Let’s review the brain science
– Brain in the palm of the hand review
– THIS MEANS, they aren’t consciously aware of what they are doing/saying when the brain stem of the amygdala is in charge – NONE OF US ARE
– YET, we get really worked up about how our kids treat us when they are flipped – I GET IT – I live here too, I have teenagers that are normal teens and they flip and get nasty to me – just as when I flip I tend to get nasty too.
– We are taking it TOO DAMN PERSONAL when they behavior IS NOT ABOUT US – their behavior is their level of emotional response coupled with the tools they have at their disposal – and when we are flipped, we’ve pretty much lost the tool box that is so accessible when we are in our rational brain.
– Imagine…… you’ve had a really tough day. You’ve really worked hard to get all that needs to be done complete, you’ve cooked for everyone AND taken care of paying the bills, your kids have been a pain, but you’ve kept it together. And then, you see your oldest picking on your youngest. You lose it. You come completely unglued on your oldest. Blah blah blah, you slide into your flipped lid and you shame and blame and basically let your emotions run the show – the emotional freight train has pulled in and picked you up….
o Some time passes and you get yourself together. You realize that maybe you don’t know the whole story of what was happening with your kids and maybe your oldest didn’t need the wrath that you delivered. You acknowledge your mistake and the way you treated her. You reconnect and work to repair the relationship. You may even do some reflecting on how you can set yourself up for success the next time you are caught up in this type of challenge. You work on your own practice for learning more tools to stay peaceful and present even when it’s hard to do.
o Do you need a punishment? A consequence so that you won’t act like that next time? NO, that never would occur to you as helpful, and yet, how often do we impose this on our children???

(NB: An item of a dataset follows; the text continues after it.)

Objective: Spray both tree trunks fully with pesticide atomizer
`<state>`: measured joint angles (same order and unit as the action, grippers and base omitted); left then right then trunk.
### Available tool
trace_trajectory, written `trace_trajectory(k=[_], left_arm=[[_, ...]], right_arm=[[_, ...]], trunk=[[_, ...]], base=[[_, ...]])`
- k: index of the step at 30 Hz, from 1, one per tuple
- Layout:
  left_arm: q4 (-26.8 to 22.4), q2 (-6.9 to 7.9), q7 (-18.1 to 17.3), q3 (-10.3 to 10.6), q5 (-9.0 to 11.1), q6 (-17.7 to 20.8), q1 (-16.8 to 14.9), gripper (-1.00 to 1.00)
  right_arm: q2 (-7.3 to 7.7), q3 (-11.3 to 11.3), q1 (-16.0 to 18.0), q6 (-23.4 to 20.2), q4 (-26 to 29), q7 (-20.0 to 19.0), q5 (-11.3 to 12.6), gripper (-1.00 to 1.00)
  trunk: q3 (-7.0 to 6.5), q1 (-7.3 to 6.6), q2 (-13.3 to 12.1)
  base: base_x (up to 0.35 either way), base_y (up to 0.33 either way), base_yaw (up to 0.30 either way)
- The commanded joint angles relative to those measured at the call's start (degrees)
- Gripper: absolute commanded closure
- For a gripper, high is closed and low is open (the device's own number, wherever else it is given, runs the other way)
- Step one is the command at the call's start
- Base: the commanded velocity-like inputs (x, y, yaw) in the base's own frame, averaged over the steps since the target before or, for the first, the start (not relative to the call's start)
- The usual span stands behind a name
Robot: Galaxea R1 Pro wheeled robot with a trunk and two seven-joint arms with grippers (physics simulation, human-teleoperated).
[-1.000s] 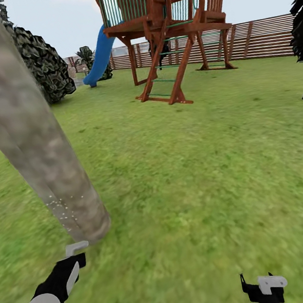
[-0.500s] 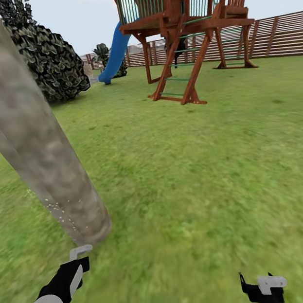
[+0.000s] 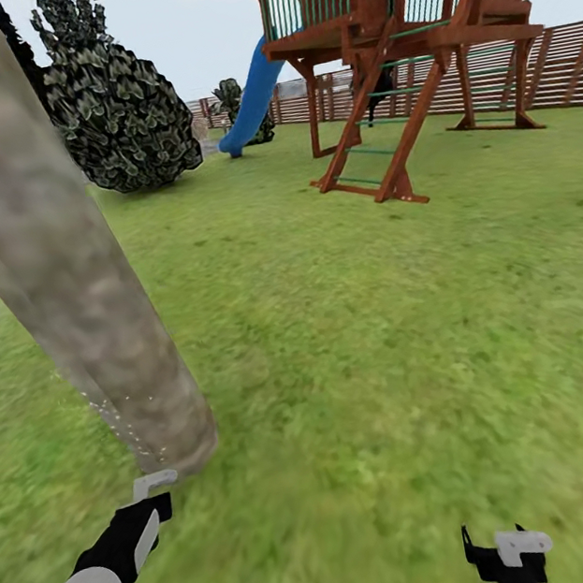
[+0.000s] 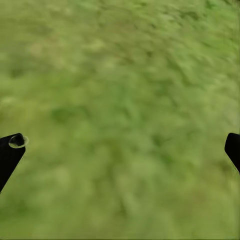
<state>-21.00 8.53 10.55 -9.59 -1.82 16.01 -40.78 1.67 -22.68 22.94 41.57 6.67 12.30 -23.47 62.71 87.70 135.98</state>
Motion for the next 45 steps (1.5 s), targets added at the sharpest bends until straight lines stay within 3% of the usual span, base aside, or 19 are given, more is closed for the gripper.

– Most of us who get stuck here have childhood stories of parents who ruled with an iron fist, who “wouldn’t tolerate” back talk, disrespect, sassiness. That modeling became ingrained into us and now we are finding ourselves confronted by a child who is falling apart and it feels personal. Our experience gets wrapped up in the childhood experience of having to follow the demands of our parents or else, the unresolved hurts from that time are triggered and that’s deeply painful and we grasp for control which looks like yelling, intimidation and punishment….
– If this sounds familiar to you – please go see a therapist, because this is going to keep coming up inside your relationships until you get it healed. And if you don’t you will be passing on these same triggers to your kids and THEY will need to go to therapy. Free them from your issues, PLEASE.
– They are doing the best they can with the tools they have in the moment, I promise.
– So, what TO DO?
o Talk about how it feels to have a flipped lid
o Begin to identify the feelings/experiences that take you or them there
o Brainstorm things that make you feel BETTER when you are noticing your lid flipping
o Come up with a plan of action the next time the train shows up
o Have compassion because this is HARD WORK
o Teach/model/practice repair and reconnection.
Circling back…. This is about being effective and helpful. Meltdowns are not a character flaw, they are an indication that something has happened that we, or our kids, don’t have the tools to navigate in the moment.
It’s not about you.
So, this week, when you have a meltdown and are an asshole to your kids, model what it looks like to own it, “Wow, I really lost it and treated you badly. My emotions got the better of me.” And make it right, “I am so sorry, and I am going to pay more attention to when I am getting close to flipping out, and take care of me when I feel that tightness in my body happening.” Then bring it back to the message of love, “I love you so much.”
And when THEY have a meltdown and are assholes to you, show a little grace. The uncertainty of the world is IN OUR FACE right now and they only have so much capacity for keeping it together. Remember that it’s not about you. Support them in calming down, and then LATER, have a conversation about the experience of the meltdown – guiding them to connect to themselves and to you, and ultimately giving them the tools they need to repair.